ÇUKUROVA Üniversitesi (ÇÜ) Tıp Fakültesi Balcalı Hastanesi Çocuk Metabolizma ve Beslenme Bilim Kısmı Lideri Prof. Dr. Neslihan Önenli Mungan, dünyada 80 binde bir görülen biotinidaz eksikliğinin, akraba evliliklerinin ağır olarak yaşanması nedeniyle Türkiye‘de 7 binde bir oranında görüldüğünü kaydetti. Prof. Dr. Mungan, bu durumun saç, kaş, kirpik dökülmesi, güzelleşmeyen yaraların yanı sıra bedenin gevşekliği, istikrar bozukluğu, kazanılmış maharetlerde gerileme, sinirsel tip sağırlık, körlük ve vefata kadar gidebilen sonuçlar doğurduğunu söyledi.
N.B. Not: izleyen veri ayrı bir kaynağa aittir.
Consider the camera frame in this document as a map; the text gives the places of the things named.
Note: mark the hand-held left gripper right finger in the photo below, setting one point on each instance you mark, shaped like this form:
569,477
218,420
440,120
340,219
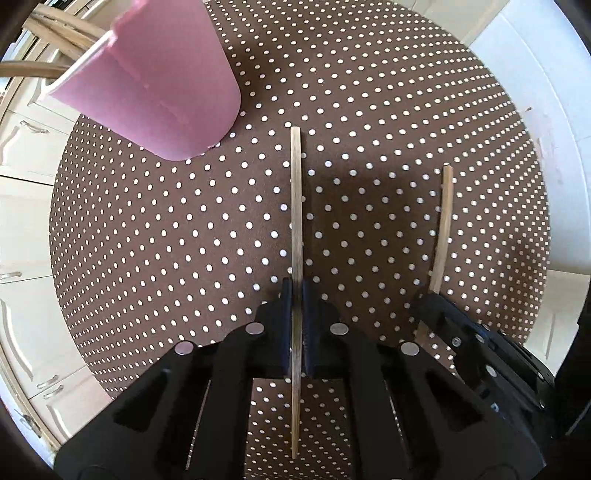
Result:
308,323

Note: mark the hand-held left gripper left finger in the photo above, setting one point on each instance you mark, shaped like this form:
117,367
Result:
287,323

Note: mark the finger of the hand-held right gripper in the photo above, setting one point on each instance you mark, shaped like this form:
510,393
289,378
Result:
466,353
461,319

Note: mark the light bamboo chopstick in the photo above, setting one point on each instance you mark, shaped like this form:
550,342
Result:
445,221
23,69
69,18
297,207
55,39

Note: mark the pink plastic cup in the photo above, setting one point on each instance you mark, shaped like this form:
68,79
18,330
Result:
152,92

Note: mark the brown polka-dot tablecloth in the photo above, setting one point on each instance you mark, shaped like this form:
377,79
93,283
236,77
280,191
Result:
184,230

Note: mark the cream kitchen base cabinets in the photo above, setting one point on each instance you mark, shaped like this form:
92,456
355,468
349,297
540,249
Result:
27,221
Biotinidaz bedende “biotin” vitaminini üreten bir enzim. Biotinidaz eksikliğinin kısmi ve tam eksiklik olarak iki çeşitte görüldüğünü, eksikliğinin vefata kadar götürebildiğine vurgu yapan ÇÜ Tıp Fakültesi Balcalı Hastanesi Çocuk Metabolizma ve Beslenme Bilim Kısmı Lideri Prof. Dr. Neslihan Önenli Mungan, bebeklerde topuktan alınan bir damla kan ile bu hastalığın tespit edilebildiğini söyledi.
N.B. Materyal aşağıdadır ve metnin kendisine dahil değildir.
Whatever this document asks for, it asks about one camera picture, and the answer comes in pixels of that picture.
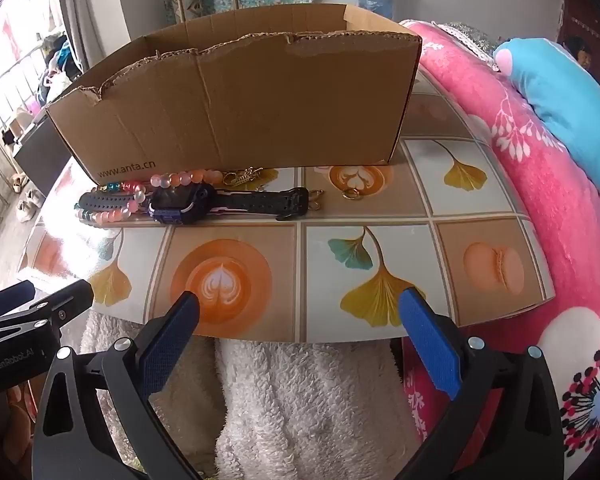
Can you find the white shoe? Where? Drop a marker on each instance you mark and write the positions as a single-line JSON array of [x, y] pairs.
[[29, 207], [21, 182]]

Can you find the white fluffy blanket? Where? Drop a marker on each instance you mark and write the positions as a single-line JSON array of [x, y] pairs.
[[290, 400]]

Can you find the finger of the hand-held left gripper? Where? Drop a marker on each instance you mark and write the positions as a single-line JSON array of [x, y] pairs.
[[10, 296], [65, 306]]

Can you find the gold clover pendant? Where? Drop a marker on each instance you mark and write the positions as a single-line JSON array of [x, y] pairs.
[[314, 205]]

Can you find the red door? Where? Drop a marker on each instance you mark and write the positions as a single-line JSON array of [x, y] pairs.
[[580, 15]]

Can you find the leaf patterned table cover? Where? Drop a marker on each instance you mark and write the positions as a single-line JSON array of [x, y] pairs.
[[430, 260]]

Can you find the blue pillow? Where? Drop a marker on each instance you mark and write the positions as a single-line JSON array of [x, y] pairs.
[[555, 90]]

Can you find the grey flat panel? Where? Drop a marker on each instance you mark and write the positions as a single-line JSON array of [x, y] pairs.
[[37, 155]]

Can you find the gold charm cluster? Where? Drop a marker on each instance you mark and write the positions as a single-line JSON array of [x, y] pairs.
[[252, 174]]

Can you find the grey textured blanket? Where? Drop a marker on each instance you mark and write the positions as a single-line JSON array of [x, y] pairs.
[[462, 35]]

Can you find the grey curtain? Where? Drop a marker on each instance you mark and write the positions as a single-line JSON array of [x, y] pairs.
[[72, 20]]

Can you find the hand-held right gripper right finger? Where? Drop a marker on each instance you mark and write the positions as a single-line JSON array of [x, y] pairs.
[[427, 345]]

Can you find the dark blue smart watch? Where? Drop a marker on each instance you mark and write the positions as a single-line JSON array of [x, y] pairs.
[[180, 205]]

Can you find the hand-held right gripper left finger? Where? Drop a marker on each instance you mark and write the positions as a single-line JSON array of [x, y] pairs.
[[172, 345]]

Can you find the pink floral blanket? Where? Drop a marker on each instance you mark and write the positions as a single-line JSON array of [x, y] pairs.
[[555, 200]]

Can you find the brown cardboard box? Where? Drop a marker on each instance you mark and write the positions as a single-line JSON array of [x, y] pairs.
[[230, 110]]

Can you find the pile of clothes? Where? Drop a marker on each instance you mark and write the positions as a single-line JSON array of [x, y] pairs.
[[55, 65]]
AKRABA EVLİLİĞİ NEDENİYLE TÜRKİYE’DE DAHA SIK GÖRÜLÜYORBiotinidazın kısmi eksikliğinin dünyada 30- 40 binde bir, tam eksikliğinin ise 80 binde bir görüldüğünü lisana getiren Prof. Dr. Mungan, bu durumun akraba evliliğinin ağır olarak yaşandığı Türkiye’de çok daha sık olduğuna dikkati çekti. Prof. Dr. Mungan, şöyle konuştu: “2008 yılından başlanarak bu hastalık, Sıhhat Bakanlığı tarafından Yenidoğan Ulusal Tarama Programı’na alındı. Daha sonra tüm dünyada en sık görüldüğü 9 bin 700’de bir olan Brezilya’dan bile sık olacak halde ülkemizde 7 binde bir oranında görüldüğü anlaşıldı. Hastalık her yaşta bulgu verebiliyor. Çekinik kalıtılan bir hastalık olduğu için akraba evliliğinin çok daha ağır olduğu, yüzde 23’lere ulaştığı ülkemizde daha sık ortaya çıkıyor. Tahminen de dünyada bu hastalığın en sık görüldüğü yer ülkemizdir.”KALICI SAĞIRLIK VE KÖRLÜK YAPIYORBiotinin, bedenden asit yükü ve öbür birtakım istenmeyen unsurların atılması için gerekli bir vitamin ve ona bağlı bir enzim olduğunun altını çizen Prof. Dr. Mungan, biotinidaz eksikliği durumunda ortaya çıkan sıhhat problemlerini şöyle sıraladı: “Eksikliği bedende önemli asit birikimi, amonyak yüksekliği ve vefata kadar gidebilmektedir. Yalnızca ömrün mühleti değil kalitesini de tehdit etmektedir. Bedenin gevşekliği, istikrar bozukluğu, kazanılmış marifetlerde gerileme üzere çok önemli nörolojik sorunlara yol açmaktadır. Geriye dönüşümsüz sinirsel tip sağırlık, geriye dönüşümsüz körlük, beden direncinde azalma, sık-ağır enfeksiyonlar ve cilt-saç bütünlüğünde meselelere neden olmaktadır. Geç hadiselerde saç, kaş, kirpik dökülmesi, bilhassa kıvrım yerlerinde ağır olmak üzere güzelleşmeyen yaraların ortaya çıkması çok görülmektedir.”TEK BİR İLAÇLA TEDAVİ EDİLİYOR
Tüm bunların önüne geçilebilmesi için ulusal yenidoğan tarama programı ile teşhis alan bu hastalığın ülkemizde de üretilen tek bir ilaç ile önlenebildiğini vurgulayan Prof. Dr. Mungan, tıpkı aşılama üzere yenidoğan taramasının da eksiksiz olarak yaptırılmasının değerini vurguladı. Prof. Dr. Mungan, “Böylesine ömrü tehdit eden ve kıymetli meselelere yol açan bir hastalığın evvelden tespiti çocuklarının kaliteli bir hayat yaşamasını sağlayacaktır” dedi.